Technically, the solution was very attractive with its simplicity and that precarious lets-crawl-before-we-run appeal. Well, the company trying to adopt EVM manages multiple innovative projects with given seasonal schedules, each new program with evolving and migrating risks (many risks have never been experienced before, some are external and some are internal, often they are very connected). The amount of effort in contract industry (DoD, governments, …) can be safely assumed proportional to estimated project value. In consumer markets nobody goes to a mass product dealership or electronics store with a list of requirements, but to browse and pick whatever they find the most appealing value proposition to their needs. The amount of development effort in that case is only proportional to the cost of design, but not to the value of the product in the eyes of the consumer. In conclusion, to really balance portfolio in innovation driven consumer electronics company and maximize on investment options, EVM is not a good choice.

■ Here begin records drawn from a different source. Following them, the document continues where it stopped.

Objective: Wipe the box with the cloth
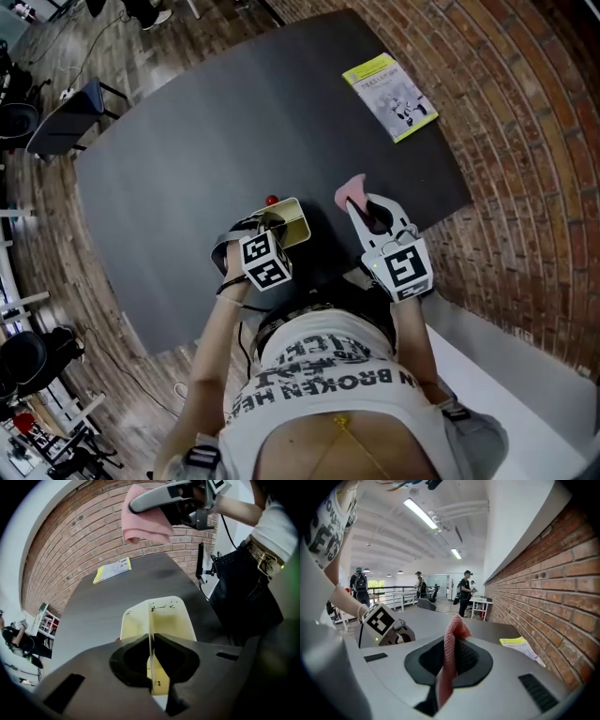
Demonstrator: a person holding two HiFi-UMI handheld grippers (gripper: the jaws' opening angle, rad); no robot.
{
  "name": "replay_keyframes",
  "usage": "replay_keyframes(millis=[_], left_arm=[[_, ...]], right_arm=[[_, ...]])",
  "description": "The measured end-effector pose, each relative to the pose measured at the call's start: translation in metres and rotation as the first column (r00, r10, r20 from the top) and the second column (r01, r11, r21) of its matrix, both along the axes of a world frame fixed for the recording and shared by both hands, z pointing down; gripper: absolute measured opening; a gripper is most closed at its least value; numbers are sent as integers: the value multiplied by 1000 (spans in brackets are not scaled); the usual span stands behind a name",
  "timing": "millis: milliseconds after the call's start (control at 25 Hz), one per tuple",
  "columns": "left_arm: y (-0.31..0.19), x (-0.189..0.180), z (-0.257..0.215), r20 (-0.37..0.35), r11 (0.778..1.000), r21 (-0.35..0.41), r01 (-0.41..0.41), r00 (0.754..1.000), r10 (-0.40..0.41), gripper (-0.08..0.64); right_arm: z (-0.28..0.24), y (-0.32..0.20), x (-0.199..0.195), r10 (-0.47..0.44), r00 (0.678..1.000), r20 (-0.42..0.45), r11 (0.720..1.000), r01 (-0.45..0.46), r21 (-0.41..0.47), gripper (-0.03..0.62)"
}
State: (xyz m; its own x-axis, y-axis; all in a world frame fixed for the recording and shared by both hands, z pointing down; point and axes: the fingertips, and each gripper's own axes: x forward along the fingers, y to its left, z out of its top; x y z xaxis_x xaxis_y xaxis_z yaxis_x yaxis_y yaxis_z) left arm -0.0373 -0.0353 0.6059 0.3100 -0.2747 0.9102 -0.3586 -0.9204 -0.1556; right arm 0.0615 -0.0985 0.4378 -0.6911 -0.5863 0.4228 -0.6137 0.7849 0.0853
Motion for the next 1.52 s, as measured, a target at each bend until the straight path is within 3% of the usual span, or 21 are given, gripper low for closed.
replay_keyframes(millis=[120,280,480,680,960,1160,1520], left_arm=[[16,-5,-2,6,998,-1,-60,998,60,32],[35,-12,-2,10,993,-4,-116,993,116,31],[45,-17,0,-5,990,9,-140,990,141,31],[45,-17,-3,-3,991,27,-133,991,134,32],[45,-18,-1,-5,990,36,-138,990,138,32],[46,-20,0,-3,990,26,-138,990,138,32],[46,-16,1,-12,990,12,-137,990,137,32]], right_arm=[[16,9,-15,-128,989,-70,992,129,3,17],[34,14,-34,-266,962,-60,964,264,-43,17],[65,19,-65,-449,890,-78,891,440,-112,17],[97,20,-102,-583,812,-30,799,567,-203,17],[135,20,-132,-744,668,0,631,702,-330,17],[146,20,-143,-771,632,79,555,728,-402,17],[160,40,-158,-797,533,285,328,777,-537,17]])
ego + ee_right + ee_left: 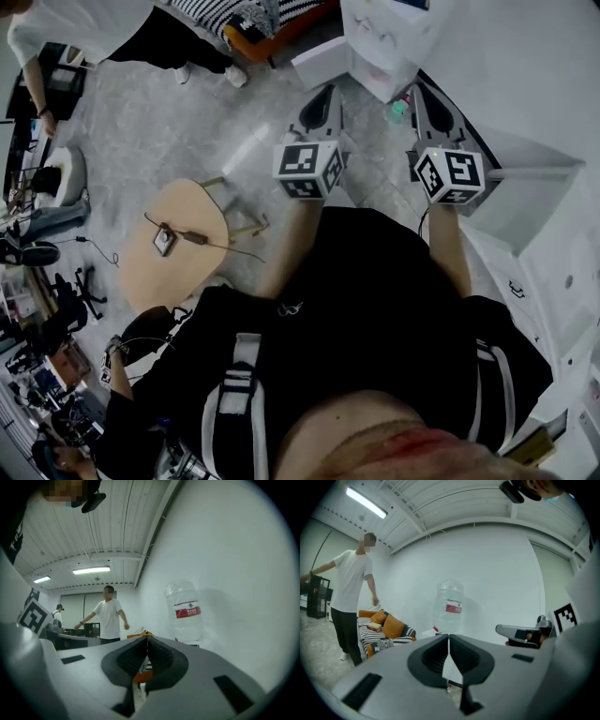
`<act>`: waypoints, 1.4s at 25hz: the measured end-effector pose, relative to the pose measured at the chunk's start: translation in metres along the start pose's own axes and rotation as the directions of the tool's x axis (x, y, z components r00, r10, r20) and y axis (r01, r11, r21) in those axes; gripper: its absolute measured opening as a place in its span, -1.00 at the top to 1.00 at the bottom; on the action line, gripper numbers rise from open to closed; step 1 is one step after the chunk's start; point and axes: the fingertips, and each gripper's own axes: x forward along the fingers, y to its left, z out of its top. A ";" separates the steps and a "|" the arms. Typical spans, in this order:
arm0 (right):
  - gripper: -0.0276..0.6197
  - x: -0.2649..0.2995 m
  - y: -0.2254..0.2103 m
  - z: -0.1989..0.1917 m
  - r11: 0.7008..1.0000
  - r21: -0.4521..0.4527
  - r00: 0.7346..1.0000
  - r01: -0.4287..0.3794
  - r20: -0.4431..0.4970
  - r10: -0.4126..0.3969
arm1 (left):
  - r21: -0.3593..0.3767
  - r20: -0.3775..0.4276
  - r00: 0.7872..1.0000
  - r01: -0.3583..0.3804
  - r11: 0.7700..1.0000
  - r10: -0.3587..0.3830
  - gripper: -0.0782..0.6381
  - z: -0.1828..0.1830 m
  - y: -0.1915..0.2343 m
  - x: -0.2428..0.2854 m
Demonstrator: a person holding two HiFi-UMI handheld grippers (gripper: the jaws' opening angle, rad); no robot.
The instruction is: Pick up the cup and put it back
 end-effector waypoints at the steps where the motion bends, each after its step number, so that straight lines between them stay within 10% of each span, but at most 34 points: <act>1: 0.88 0.012 -0.004 -0.001 1.000 0.004 1.000 0.013 0.000 -0.013 | -0.002 -0.003 1.000 0.011 1.000 -0.011 0.73 0.002 0.008 0.012; 14: 0.88 0.205 -0.025 0.030 0.991 0.007 0.989 0.135 0.062 -0.135 | 0.016 -0.078 0.977 0.202 0.979 -0.200 0.73 0.042 0.139 0.175; 24: 0.88 0.257 -0.052 0.002 0.984 -0.005 0.984 0.178 0.004 -0.178 | 0.110 -0.086 0.933 0.357 0.928 -0.349 0.73 0.046 0.142 0.263; 35: 0.88 0.267 -0.119 -0.123 0.995 0.018 0.995 0.100 -0.017 -0.099 | 0.056 -0.029 0.960 0.281 0.958 -0.280 0.73 -0.086 0.129 0.332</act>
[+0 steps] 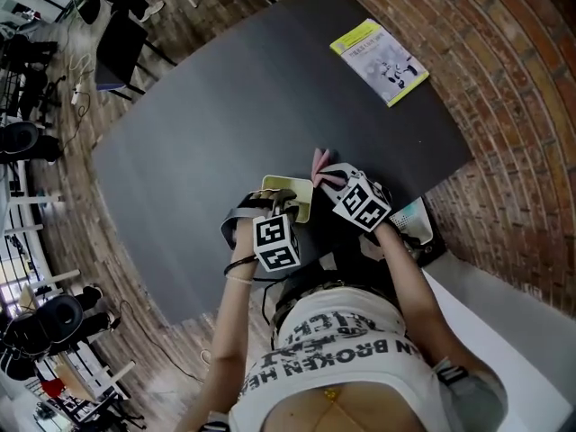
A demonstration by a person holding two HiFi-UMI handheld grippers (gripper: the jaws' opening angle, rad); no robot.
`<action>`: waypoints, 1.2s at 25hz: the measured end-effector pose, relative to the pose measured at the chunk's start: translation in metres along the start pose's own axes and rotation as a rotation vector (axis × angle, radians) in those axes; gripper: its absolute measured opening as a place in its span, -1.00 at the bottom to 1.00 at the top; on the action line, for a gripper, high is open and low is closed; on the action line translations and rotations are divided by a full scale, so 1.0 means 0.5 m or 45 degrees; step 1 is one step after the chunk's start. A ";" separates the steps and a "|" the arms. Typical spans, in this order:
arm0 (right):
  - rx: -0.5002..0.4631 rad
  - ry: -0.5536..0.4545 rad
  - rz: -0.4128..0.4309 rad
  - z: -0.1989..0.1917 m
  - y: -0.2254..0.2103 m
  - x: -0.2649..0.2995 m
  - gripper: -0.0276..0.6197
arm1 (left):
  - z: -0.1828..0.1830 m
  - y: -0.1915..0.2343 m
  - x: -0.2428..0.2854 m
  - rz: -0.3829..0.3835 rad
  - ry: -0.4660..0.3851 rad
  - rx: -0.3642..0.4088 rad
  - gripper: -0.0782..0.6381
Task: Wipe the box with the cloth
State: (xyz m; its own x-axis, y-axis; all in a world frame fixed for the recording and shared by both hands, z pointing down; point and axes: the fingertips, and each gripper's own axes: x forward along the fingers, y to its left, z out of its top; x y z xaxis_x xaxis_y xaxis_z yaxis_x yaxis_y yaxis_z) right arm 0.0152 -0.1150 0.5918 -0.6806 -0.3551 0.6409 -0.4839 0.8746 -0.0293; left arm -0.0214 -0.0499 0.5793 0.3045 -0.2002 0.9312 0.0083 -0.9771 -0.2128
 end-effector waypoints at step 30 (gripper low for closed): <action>-0.120 -0.060 0.205 0.036 0.153 0.008 -0.86 | -0.119 0.007 -0.041 -0.052 -0.612 -1.930 -0.27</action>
State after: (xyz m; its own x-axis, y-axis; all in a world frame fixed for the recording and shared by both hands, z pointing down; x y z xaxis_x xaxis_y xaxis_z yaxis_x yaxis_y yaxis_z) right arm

To apply benchmarking in product development one must take into consideration following factors and align them to make sure that the comparisons are apples to apples:

1. Primary strategic drivers of the company being compared to need to at least partially align to the company comparing (rank by importance following factors: velocity, cost, assets, customer, reliability, adaptability, innovation)
2. A set of balanced metrics used for trade-offs must be very similar between the companies (e.g. our programs always balance innovation index vs. schedule variance, vs. cost of quality)
3. The processes compared must have at the highest level some common definition of key activities and inputs and outputs produced (e.g. we start with an idea and select a leading candidate, we monitor performance targets throughout concept design, we will cancel a program if it does not meet market acceptance and projected profit margin criteria, etc.)

With that in mind, one can find that for example the way product portfolio is managed in fashion industry is very similar to how they are managed in consumer electronics companies striving on innovation leverage and high margins. All while another consumer electronics company (or even a business unit of the same company) can have very different strategic drivers if it focuses on cost and reliability.

Choosing good benchmarks for assessment of the improvement opportunity can indeed be a great first step, but be careful to make sure you have made good choices before drawing any conclusions.